Self Interrogation
September 08, 2004
Hello? Amy? Are you here?
Hi! Hi! Yes! Am here!
Jesus Christ, girl. Where the hell have you been?
Um. Around? Sleeping mostly.
Sleeping around?
Haaaaaaaa. That was funny. I am funny.
Shut it. You could have posted something. You had the whole damn Internet worried.
Sure I did. I also sent the stock market plunging and got the terror alert raised too, because I'm just that important.
Whatever. You just liked leaving that last post up so you could get dozens and dozens of comments.
True. I also like vanishing and being all mysterious so people will write me nice things. And would a We Heart Amalah And Hope She's Okay blog ring be too much to ask?
Yes.
Oh. Okay, nevermind.
So seriously, where have you been? Why haven't you written anything? Why did you not at least email people to let them know that you didn't lose it and jump off a bridge or something? And most importantly, where the HELL is today's advice column?
Well, maybe I DID jump off a bridge. Maybe I'm a NEW Amalah.
What?
Maybe there have been a lot of Amalahs. Like Ann Landers. Or the drummer from Spinal Tap.
You lost me. Also, it is not funny to joke about jumping off a bridge. My brother's friend totally died that way.
He committed suicide?
No, he was just really clumsy.
THIS IS THE ENTIRE ADVICE COLUMN, RIGHT HERE, BECAUSE IT IS THE ONLY QUESTION I GOT THIS WEEK, YOU UNGRATEFUL LITTLE MONKIES
Dear Amalah,
I have two needs. The first one is a need to know why Jay McGraw is allowed to, well, exist. Just because he's trying to get real with teens similar to Dr. Daddy, that doesn't give him the right to renovate people's families. Especially when he sports an excessive amount of scruff. Can reality tv hosts do the scruff? It's perplexing, I know.
Second, I need to know if I am the only one who is being sucked in by the new Gap commercials featuring Sarah Jessica Parker. For some reason, I feel it necessary to purchase a lot of brightly colored blazers and high heels, even though it's still in the 90's here in Florida. And I don't wear high heels because they hurt my feet.
Sincerely,
Sara
1) Jay McGraw? Who in the fuck now what huh?

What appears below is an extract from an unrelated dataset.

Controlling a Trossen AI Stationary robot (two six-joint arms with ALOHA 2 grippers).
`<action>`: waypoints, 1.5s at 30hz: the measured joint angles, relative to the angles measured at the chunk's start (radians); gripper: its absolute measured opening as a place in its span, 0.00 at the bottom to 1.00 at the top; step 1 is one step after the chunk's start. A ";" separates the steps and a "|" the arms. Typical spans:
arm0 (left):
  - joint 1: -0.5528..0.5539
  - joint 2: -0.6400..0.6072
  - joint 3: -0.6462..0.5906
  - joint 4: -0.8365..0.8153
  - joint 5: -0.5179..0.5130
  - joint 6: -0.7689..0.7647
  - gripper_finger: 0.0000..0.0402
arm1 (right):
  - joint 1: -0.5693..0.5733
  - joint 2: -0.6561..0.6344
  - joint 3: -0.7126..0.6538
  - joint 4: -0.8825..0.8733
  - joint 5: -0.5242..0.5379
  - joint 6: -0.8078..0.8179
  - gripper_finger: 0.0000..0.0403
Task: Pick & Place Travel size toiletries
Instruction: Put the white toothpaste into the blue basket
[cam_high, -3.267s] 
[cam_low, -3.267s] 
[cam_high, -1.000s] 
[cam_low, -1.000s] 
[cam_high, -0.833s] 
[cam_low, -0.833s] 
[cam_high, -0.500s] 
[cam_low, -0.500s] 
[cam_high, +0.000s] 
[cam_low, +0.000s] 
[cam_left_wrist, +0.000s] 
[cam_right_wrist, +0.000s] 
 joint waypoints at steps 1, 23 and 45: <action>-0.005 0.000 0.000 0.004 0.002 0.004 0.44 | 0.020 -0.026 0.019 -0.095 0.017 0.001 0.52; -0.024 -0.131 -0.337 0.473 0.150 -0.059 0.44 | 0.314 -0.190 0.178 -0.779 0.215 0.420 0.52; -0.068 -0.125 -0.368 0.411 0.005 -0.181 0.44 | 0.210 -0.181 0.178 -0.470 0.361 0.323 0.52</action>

Okay, I Googled him. And all I can say is this: Thank you TiVo, for not recommending this show to me, because while I enjoy some good trainwreck reality TV, my TiVo knows that I am better than that show and deserve more from life, like Scrubs and more Cheers reruns.
2) Com...com..errr...shals? What? Oh yes. Just one of the many things my TiVo totally saves me from. I never watch them anymore. I did see a billboard of SJP wearing some whimsical-yet-funkified-by-twenty-percent-or-so denim capris with ribbons on them, to which I am going to say this: No. Do not. Wrong answer, please try again and this time lose the ribbons.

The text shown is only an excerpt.